Sanders has a point. On average, Americans spend more on their health care, and get worse outcomes than pretty much every other country in the developed world. The Sanders plan works under the logic that if we adopt a health care system like Canada’s, U.S. health care costs would resemble those north of the border.

But he is less specific as to where the savings will come from. One area where we would undoubtedly save money is by cutting jobs in the health care sector, which currently employs about 9% of the American workforce. Kenneth Thorpe, a well-respected health care expert from Emory University says in an email that the number of folks who are employed by insurance companies and billing firms that could lose their job may number in the hundreds of thousands.

But Thorpe is relatively pessimistic about the Sanders plan’s ability to control costs, and argues that Medicare for all will be $1 trillion more expensive per year than its supporters think. The more optimistic you are about our ability to control costs through Sanders’ plan, the more job losses will result. Gerald Friedman, the University of Massachusetts Amherst economist whose analysis has undergirded much of the more optimistic arguments for Sanders’ policies, told CNNMoney that up to 2 million workers could be displaced under a single-payer regime.

The Hillary Clinton campaign hasn’t attacked Bernie Sanders over the fact that his campaign would cause insurance company workers to lose their jobs, and it’s not hard to see why. People don’t like insurance companies, and in all fairness, this extra administrative layer in the American system is one of the reasons why Americans get so little value for their health care dollar.

But she has attacked the practicality of Sanders effort to institute single-payer as something that is “never-ever going to happen.” And one of the reasons supporting this belief is the large number of Americans who would lose their livelihoods under such a plan aren’t going to take it lying down. They would form just one flank in a massive effort by the status quo to protect their interests.

In 2008, then Senator Obama recognized that such opposition would exist to even the most modest health care reform plan. That’s why he explicitly argued for giving insurance companies “a seat at the table” during negotiations over health care reform. He worried that if his reform effort was too oppositional towards business interests, they would ban together and convince the public to not support the plan, as they did during the HillaryCare debate in the early years of Bill Clinton’s administration.

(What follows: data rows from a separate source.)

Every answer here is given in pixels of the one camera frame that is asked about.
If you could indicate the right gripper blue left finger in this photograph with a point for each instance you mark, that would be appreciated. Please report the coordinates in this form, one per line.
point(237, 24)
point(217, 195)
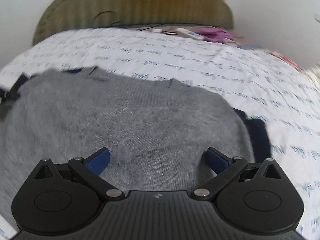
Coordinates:
point(88, 171)

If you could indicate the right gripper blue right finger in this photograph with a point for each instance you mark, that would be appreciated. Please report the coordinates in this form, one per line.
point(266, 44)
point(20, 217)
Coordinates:
point(227, 170)

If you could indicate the grey navy raglan sweater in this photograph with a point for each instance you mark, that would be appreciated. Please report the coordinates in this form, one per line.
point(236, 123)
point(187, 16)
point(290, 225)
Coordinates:
point(156, 131)

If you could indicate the white script print quilt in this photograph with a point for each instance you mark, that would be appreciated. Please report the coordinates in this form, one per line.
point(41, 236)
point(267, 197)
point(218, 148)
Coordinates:
point(253, 81)

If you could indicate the red floral fabric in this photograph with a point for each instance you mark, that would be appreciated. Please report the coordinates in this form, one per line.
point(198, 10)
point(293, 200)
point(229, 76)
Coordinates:
point(285, 59)

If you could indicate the olive tufted headboard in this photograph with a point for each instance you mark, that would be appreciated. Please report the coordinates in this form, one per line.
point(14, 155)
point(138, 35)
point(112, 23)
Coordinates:
point(63, 15)

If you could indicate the purple garment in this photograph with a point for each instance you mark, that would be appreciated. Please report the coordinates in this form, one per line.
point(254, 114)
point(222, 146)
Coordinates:
point(215, 35)

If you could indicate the white power strip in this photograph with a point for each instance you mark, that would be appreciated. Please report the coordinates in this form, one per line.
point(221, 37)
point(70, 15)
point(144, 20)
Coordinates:
point(182, 32)

Other single-payer healthcare proposals, like that from Representative John Conyers, have included funds that would help displaced workers find new jobs, with the Conyers plan setting aside $20 billion. It’s not clear, however, whether this would be enough to assuage the anger of such workers, and Bernie Sanders plan does not include such a fund.

None of this is to say that the U.S. economy wouldn’t be better off in the long run with a single-payer system. Evidence from other countries suggest it might. But the question of whether it’s politically possible to get there from here is one that should be on voters minds. Senator Sanders’ response to questions of political feasibility is that he will overcome opposition with the support of millions of new voters who will push through his political revolution. The great thing about this argument is that it’s eminently testable. Senator Sanders has the chance on Super Tuesday and in the contests that follow to prove whether he really can motivate millions of new voters to join the process. If that’s the case, we will be pushing a lot of health care industry workers out of jobs.